Work out how many lines in the listing below include the word "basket". Give nothing but the number.

•••

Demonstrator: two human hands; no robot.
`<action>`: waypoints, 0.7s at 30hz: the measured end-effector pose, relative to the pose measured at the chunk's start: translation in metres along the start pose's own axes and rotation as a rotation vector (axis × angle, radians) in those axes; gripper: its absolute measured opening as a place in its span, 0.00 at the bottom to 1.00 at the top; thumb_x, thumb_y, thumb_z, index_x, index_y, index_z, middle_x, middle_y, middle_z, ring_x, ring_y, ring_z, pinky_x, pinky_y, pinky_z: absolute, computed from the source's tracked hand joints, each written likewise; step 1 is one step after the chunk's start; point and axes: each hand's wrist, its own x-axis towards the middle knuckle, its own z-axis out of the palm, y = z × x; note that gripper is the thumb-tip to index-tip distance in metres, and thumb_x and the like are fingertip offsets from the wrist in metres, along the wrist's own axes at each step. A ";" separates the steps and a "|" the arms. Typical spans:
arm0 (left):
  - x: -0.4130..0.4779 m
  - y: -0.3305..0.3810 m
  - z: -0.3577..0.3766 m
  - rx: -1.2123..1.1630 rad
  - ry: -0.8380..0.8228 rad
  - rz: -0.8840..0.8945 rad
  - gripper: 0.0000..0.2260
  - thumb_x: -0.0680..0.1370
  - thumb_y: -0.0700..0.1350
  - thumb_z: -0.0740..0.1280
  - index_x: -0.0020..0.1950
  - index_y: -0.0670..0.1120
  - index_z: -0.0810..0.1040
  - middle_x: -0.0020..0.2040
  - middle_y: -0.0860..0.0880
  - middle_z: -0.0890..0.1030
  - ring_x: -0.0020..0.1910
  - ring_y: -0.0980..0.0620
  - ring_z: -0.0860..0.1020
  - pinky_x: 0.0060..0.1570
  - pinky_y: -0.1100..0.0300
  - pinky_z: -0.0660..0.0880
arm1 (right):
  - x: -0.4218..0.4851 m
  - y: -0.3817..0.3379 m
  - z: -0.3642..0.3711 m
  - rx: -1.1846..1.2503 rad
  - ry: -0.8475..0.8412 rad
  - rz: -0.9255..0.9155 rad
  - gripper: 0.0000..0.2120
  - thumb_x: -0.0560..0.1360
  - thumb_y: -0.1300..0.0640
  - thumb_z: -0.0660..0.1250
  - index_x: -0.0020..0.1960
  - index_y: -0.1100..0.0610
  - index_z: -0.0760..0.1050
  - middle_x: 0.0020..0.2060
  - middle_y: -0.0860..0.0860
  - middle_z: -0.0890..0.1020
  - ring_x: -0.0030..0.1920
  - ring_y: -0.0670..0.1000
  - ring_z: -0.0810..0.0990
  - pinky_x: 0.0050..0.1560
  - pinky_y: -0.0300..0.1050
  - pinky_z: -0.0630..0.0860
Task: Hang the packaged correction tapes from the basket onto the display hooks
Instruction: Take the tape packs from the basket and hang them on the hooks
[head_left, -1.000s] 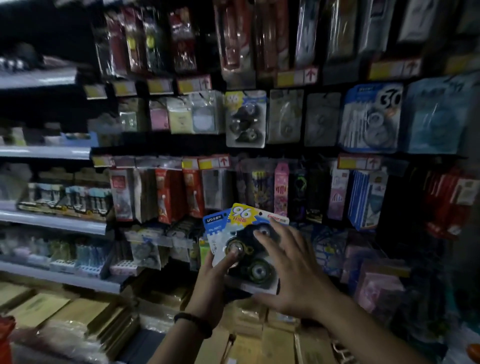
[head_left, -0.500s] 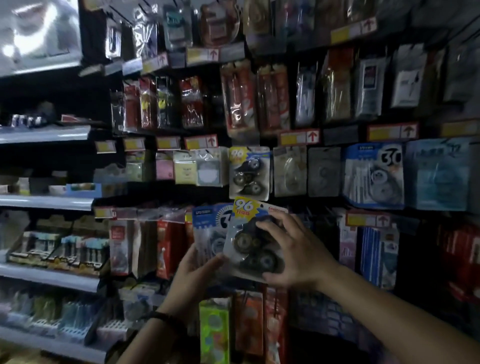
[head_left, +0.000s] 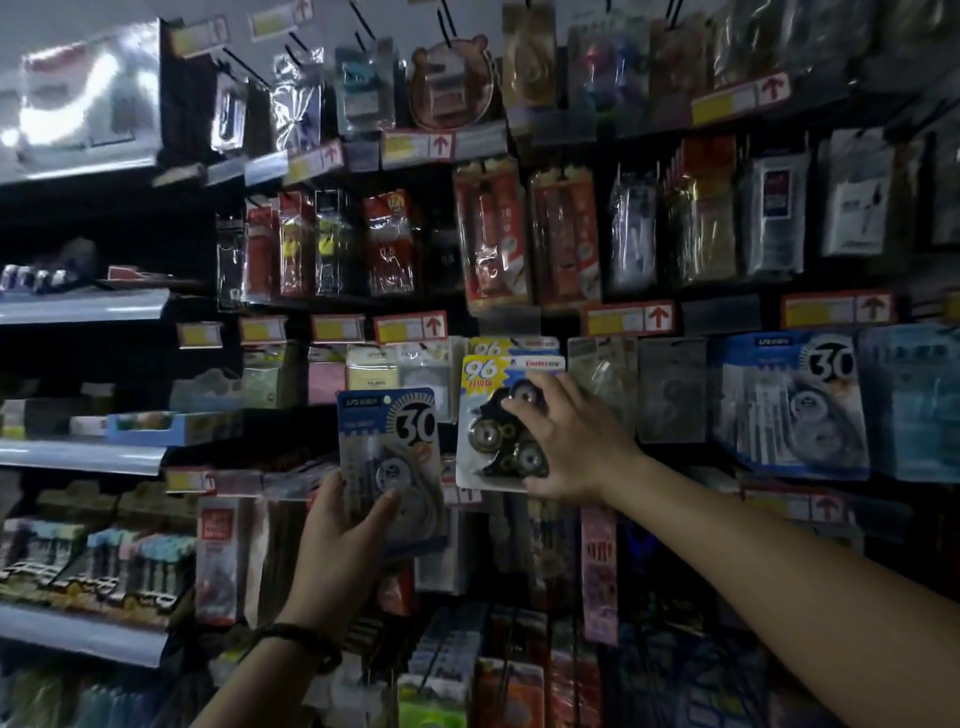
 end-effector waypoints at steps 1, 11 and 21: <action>0.004 -0.003 0.001 0.005 -0.002 0.003 0.13 0.81 0.41 0.72 0.65 0.49 0.78 0.58 0.47 0.86 0.55 0.50 0.87 0.50 0.56 0.84 | 0.006 0.001 0.002 -0.017 0.010 -0.004 0.49 0.62 0.37 0.77 0.78 0.52 0.66 0.76 0.61 0.63 0.74 0.64 0.64 0.65 0.63 0.77; 0.015 -0.003 0.009 -0.055 -0.071 -0.040 0.14 0.81 0.46 0.71 0.65 0.55 0.75 0.63 0.48 0.83 0.60 0.46 0.85 0.49 0.48 0.86 | 0.037 0.008 -0.002 -0.151 0.033 0.043 0.50 0.62 0.35 0.77 0.78 0.53 0.66 0.76 0.62 0.64 0.75 0.65 0.64 0.63 0.62 0.77; 0.008 0.005 0.018 -0.115 -0.128 -0.071 0.13 0.82 0.43 0.69 0.65 0.51 0.75 0.61 0.46 0.84 0.50 0.52 0.88 0.37 0.57 0.84 | 0.031 0.010 -0.017 -0.145 0.034 0.016 0.51 0.60 0.28 0.68 0.77 0.52 0.69 0.73 0.61 0.69 0.73 0.63 0.66 0.69 0.61 0.72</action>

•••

> **ANSWER SPACE**: 2